Twelve Days of Pattern Matching

Pattern matching in Java was derived from the syntax of the switch and instanceof statements in order to leverage the familiarity that programmers have with those constructs. As pattern matching has become more powerful in recent Java versions, that familiarity is colliding with the new needs of the pattern matching syntax and semantics. In this article, also published at Java Advent, I present six puzzlers and six principles to help you understand the latest pattern matching features.

.png

Puzzler #1: Colons, Arrows, Braces, Break, Yield

Which of the following lines can occur in a switch? (Not all necessarily in the same.) And in which kind of switch?

case 5: if (Math.random() < 0.5) break;
Click arrow to reveal answer

Sure. This is legal in a classic switch statement. Half the time, execution falls through the next case. Don't code like this at home.

case 5 -> log("TGIF"); yield "Friday";
Click arrow to reveal answer

No.

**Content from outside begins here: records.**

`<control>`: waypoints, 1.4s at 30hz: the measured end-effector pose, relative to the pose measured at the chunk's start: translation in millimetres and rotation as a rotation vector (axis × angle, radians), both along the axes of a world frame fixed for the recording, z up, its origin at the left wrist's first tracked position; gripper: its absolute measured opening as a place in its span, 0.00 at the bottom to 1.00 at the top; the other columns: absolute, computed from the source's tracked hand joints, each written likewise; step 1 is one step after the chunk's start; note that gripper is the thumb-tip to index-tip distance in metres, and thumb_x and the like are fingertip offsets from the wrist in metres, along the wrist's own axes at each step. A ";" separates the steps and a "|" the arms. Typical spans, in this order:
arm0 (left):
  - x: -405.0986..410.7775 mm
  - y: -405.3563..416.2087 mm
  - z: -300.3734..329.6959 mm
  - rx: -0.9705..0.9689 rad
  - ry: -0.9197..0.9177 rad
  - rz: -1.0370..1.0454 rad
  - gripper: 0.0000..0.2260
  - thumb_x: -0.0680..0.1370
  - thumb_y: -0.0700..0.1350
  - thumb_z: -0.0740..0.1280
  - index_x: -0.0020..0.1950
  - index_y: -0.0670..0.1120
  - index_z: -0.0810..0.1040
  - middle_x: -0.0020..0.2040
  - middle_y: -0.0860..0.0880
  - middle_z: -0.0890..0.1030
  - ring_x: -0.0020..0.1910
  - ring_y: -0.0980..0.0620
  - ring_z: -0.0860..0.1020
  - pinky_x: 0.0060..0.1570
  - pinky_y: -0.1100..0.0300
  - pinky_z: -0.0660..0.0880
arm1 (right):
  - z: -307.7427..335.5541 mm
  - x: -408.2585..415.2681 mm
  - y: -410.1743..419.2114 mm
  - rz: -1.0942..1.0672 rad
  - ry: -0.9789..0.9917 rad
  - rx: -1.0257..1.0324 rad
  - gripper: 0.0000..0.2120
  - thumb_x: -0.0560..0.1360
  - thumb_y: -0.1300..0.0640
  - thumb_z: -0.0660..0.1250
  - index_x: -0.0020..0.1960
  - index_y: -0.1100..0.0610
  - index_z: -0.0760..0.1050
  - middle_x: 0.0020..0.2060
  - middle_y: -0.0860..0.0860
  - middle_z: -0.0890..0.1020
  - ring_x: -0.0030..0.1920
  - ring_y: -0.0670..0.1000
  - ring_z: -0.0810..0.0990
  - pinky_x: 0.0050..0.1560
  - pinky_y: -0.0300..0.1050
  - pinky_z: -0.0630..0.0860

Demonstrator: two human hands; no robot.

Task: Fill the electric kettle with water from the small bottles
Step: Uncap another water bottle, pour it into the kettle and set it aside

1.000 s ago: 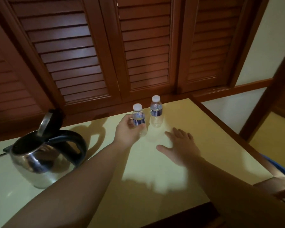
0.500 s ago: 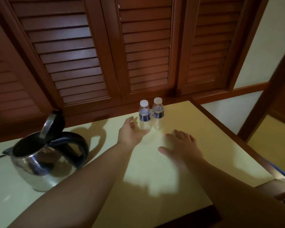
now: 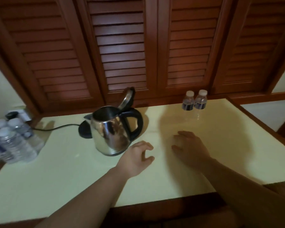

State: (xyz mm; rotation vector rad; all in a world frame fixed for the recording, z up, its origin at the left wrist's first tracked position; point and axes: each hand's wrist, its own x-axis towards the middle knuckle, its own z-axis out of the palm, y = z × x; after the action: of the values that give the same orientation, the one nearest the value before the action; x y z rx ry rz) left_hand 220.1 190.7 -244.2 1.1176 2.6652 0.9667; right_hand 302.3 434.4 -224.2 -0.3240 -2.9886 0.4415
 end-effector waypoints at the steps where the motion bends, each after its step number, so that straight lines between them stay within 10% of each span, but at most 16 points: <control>1: 1.3 -16.9 -1.8 -0.001 0.016 -0.011 0.16 0.77 0.51 0.74 0.63 0.51 0.83 0.60 0.59 0.80 0.56 0.58 0.80 0.63 0.62 0.73 | -1.2 -3.0 -22.9 0.028 0.007 0.017 0.21 0.80 0.44 0.60 0.67 0.51 0.80 0.69 0.50 0.78 0.73 0.54 0.70 0.73 0.50 0.68; 10: 6.7 -167.9 -7.2 0.046 0.102 0.114 0.11 0.77 0.54 0.72 0.58 0.52 0.83 0.56 0.60 0.81 0.56 0.57 0.78 0.56 0.61 0.75 | -9.8 -22.5 -207.6 0.163 0.148 -0.135 0.13 0.75 0.46 0.63 0.41 0.54 0.78 0.38 0.47 0.79 0.42 0.49 0.75 0.43 0.48 0.75; 15: 0.4 -248.4 -2.0 0.039 0.138 0.300 0.10 0.76 0.51 0.75 0.56 0.51 0.85 0.51 0.59 0.82 0.55 0.59 0.77 0.57 0.77 0.66 | -16.8 -44.5 -278.4 0.316 0.123 -0.153 0.16 0.78 0.46 0.65 0.61 0.51 0.82 0.55 0.45 0.82 0.57 0.47 0.76 0.58 0.42 0.72; 21: -12.0 -332.9 7.7 0.272 0.050 0.650 0.10 0.74 0.48 0.77 0.46 0.60 0.78 0.49 0.62 0.80 0.48 0.62 0.78 0.47 0.65 0.74 | -20.0 -72.1 -344.0 0.344 0.044 -0.041 0.20 0.77 0.41 0.60 0.61 0.52 0.78 0.59 0.48 0.77 0.64 0.53 0.74 0.63 0.49 0.68; 28: -42.4 -382.1 30.0 0.434 -0.055 0.939 0.18 0.75 0.45 0.76 0.59 0.53 0.72 0.55 0.54 0.74 0.50 0.57 0.76 0.45 0.67 0.70 | -31.8 -79.5 -357.9 0.251 0.034 0.038 0.32 0.76 0.32 0.53 0.71 0.49 0.73 0.72 0.49 0.73 0.72 0.54 0.69 0.72 0.53 0.66; 36: -96.6 -405.0 34.2 0.461 -0.202 0.805 0.35 0.76 0.43 0.77 0.79 0.48 0.64 0.69 0.50 0.78 0.67 0.50 0.77 0.65 0.54 0.73 | -32.1 -77.8 -356.6 0.234 0.031 0.016 0.28 0.80 0.33 0.56 0.75 0.46 0.70 0.76 0.47 0.67 0.75 0.51 0.62 0.75 0.52 0.59; 42: -101.6 -408.9 30.4 0.417 -0.137 0.775 0.28 0.76 0.50 0.77 0.72 0.52 0.70 0.63 0.55 0.79 0.60 0.52 0.79 0.58 0.52 0.76 | -32.0 -76.0 -357.1 0.227 0.052 -0.019 0.27 0.80 0.34 0.59 0.74 0.46 0.71 0.75 0.47 0.69 0.75 0.51 0.64 0.75 0.52 0.59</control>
State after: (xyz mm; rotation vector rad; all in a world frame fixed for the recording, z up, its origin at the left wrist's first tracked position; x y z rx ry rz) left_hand 118.5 -218.2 -213.8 -0.0281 2.8690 1.6845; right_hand 226.3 77.3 -256.2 0.0271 -2.9827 0.4910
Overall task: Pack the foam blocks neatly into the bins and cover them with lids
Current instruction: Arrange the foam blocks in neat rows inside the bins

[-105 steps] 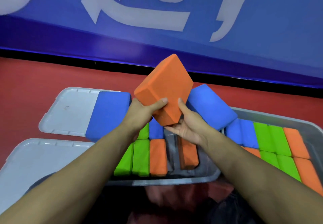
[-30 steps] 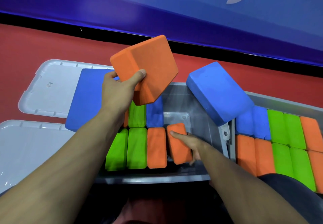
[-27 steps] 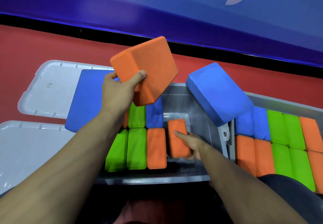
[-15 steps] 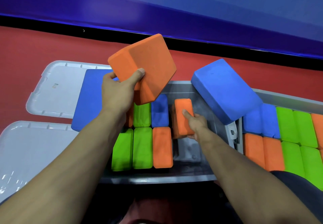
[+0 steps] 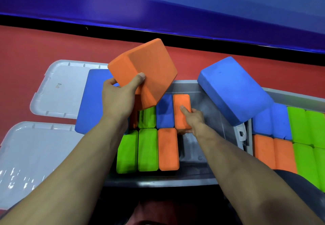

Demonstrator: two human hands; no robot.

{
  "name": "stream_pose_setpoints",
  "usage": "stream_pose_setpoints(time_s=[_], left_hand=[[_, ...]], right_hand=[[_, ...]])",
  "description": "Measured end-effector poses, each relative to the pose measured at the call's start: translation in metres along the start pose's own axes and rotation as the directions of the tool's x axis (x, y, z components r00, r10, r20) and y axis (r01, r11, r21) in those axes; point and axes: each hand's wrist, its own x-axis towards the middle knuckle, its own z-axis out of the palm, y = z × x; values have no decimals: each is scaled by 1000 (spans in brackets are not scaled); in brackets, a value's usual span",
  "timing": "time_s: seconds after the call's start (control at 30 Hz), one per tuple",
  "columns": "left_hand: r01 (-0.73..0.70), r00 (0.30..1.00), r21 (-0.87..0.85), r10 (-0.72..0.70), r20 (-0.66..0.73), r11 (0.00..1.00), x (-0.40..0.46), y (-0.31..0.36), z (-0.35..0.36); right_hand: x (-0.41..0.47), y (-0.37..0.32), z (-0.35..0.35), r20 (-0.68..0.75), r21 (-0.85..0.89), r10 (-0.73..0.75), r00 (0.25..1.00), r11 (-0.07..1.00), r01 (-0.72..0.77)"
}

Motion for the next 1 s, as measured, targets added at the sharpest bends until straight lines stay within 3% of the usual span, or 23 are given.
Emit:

The -> must be followed by an expression, throw, or a block. It would be ok if you enclosed the code following the -> in braces: case 5 -> { log("TGIF"); yield "Friday"; }

case 5: log("TGIF"); yield "Friday";
Click arrow to reveal answer

Yes. This is legal in a switch expression with fall through. This branch doesn't fall through, actually, but yields the expression's value. No braces needed because, colon.

case 5 -> { if (Math.random() < 0.5) break; log("TGIF"); }
Click arrow to reveal answer

All good in a switch statement without fall through. Half the time, the call to log is skipped. Don't code like this at home. Note that the braces are necessary.

Did you get all four right? Congratulations! You earned a partridge in a pear tree. Skip the next section and move on to puzzler #2.

Principle #1: Two Axes

The classic switch of the C language had a simple purpose: to be compiled into a “jump table” that holds the memory addresses of the code for each case. The value of the “selector”—the expression inside switch (...)—is used as table index, either as an offset or with a binary search. That is more efficient than a linear if/else if/else if/else branch sequence, particularly if the number of cases is large. In a high-level language, there is no way to code a jump table directly. Hence the switch statement.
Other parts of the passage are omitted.